Раскаленный воздух жег горло, нестерпимо хотелось пить. Словно насмехаясь, в сквере перед банком журчал фонтан. Нырнуть бы в него, напиться и смыть с себя клейкий запах жертвы! Но останавливаться было нельзя. Во всем Суарде не нашлось ни единой щели, где Стриж мог бы отсидеться до заката: охотник находил его везде. Чуял, гаденыш.

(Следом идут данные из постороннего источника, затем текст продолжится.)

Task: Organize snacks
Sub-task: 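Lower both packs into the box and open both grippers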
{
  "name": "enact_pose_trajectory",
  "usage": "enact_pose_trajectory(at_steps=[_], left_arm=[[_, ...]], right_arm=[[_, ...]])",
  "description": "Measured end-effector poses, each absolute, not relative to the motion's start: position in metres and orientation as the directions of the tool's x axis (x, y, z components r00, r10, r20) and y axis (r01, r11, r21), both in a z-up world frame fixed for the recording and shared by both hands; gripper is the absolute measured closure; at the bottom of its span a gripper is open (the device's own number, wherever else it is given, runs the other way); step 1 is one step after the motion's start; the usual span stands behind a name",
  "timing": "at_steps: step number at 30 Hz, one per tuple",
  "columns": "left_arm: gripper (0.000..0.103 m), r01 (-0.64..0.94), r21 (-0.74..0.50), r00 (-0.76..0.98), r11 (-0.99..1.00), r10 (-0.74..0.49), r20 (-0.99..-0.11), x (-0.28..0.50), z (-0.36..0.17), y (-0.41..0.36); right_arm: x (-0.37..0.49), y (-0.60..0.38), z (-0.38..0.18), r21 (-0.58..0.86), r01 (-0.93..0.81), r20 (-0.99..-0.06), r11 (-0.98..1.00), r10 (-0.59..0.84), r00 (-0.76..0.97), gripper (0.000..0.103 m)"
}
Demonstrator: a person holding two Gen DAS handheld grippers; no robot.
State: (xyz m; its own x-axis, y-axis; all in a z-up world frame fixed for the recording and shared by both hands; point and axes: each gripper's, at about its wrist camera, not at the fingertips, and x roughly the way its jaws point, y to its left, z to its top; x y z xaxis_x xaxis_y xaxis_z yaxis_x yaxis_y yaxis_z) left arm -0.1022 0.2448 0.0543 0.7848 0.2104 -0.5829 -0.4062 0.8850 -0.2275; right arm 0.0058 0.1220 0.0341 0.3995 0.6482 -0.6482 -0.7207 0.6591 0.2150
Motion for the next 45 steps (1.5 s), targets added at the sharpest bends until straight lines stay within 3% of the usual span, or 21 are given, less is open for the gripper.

Вдалеке над рекой показался край темной тучи. Разморенные жарой горожане расходились на сиесту по домам и прохладным кофейням. Лавочники уносили столики с товаром. Только мальчишка в желтом берете размахивал листками и орал:

– Последние новости со всей империи! Наследник трона возвращается в столицу! Чудесное воскрешение в графстве Ландеха!

На обгоняющего редких прохожих Стрижа газетчик не обратил внимания – чумазые подмастерья газет не покупают. Зато пристал к вышедшим из ресторации купцам:

– Новые налоги! Совет проголосовал за новые налоги! Покупайте утренний выпуск!

Не замедляя бега, Стриж проскочил под носом у газетчика. Тот дернулся, дюжина печатных листов вспорхнула над улицей.

– Забери тебя Ургаш!

Стриж скользнул взглядом по отражению газетчика в витрине – и, не успев понять, что не так, резко вильнул в сторону, чуть не под колеса извозчику. Пригнулся, закрылся рукой…

Грохот, звон: витрина разлетелась вдребезги, осколок вонзился Стрижу в предплечье, другой задел бок, еще несколько пролетели выше и царапнули извозчицкую кобылу. Та заржала и понесла, закусив удила. Стриж еле успел откатиться с дороги, – на мостовой остался кровавый след, – вскочил, вытряхнув из руки осколок, оттолкнул замершего газетчика и припустил прочь, зажимая рану.

Позади завизжала женщина, кто-то из купцов закричал, призывая полицию. Из модной лавки вылетел торговец с деревянной меркой, попытался стукнуть удирающего «хулигана» – но Стриж поднырнул под палку, проскользнул меж нескольких благородных шеров, выскочивших из ресторации со шпагами наголо. Шеры не обратили внимания на какого-то подмастерья, кинулись к разбитой витрине, а Стриж метнулся в узкую расщелину проулка.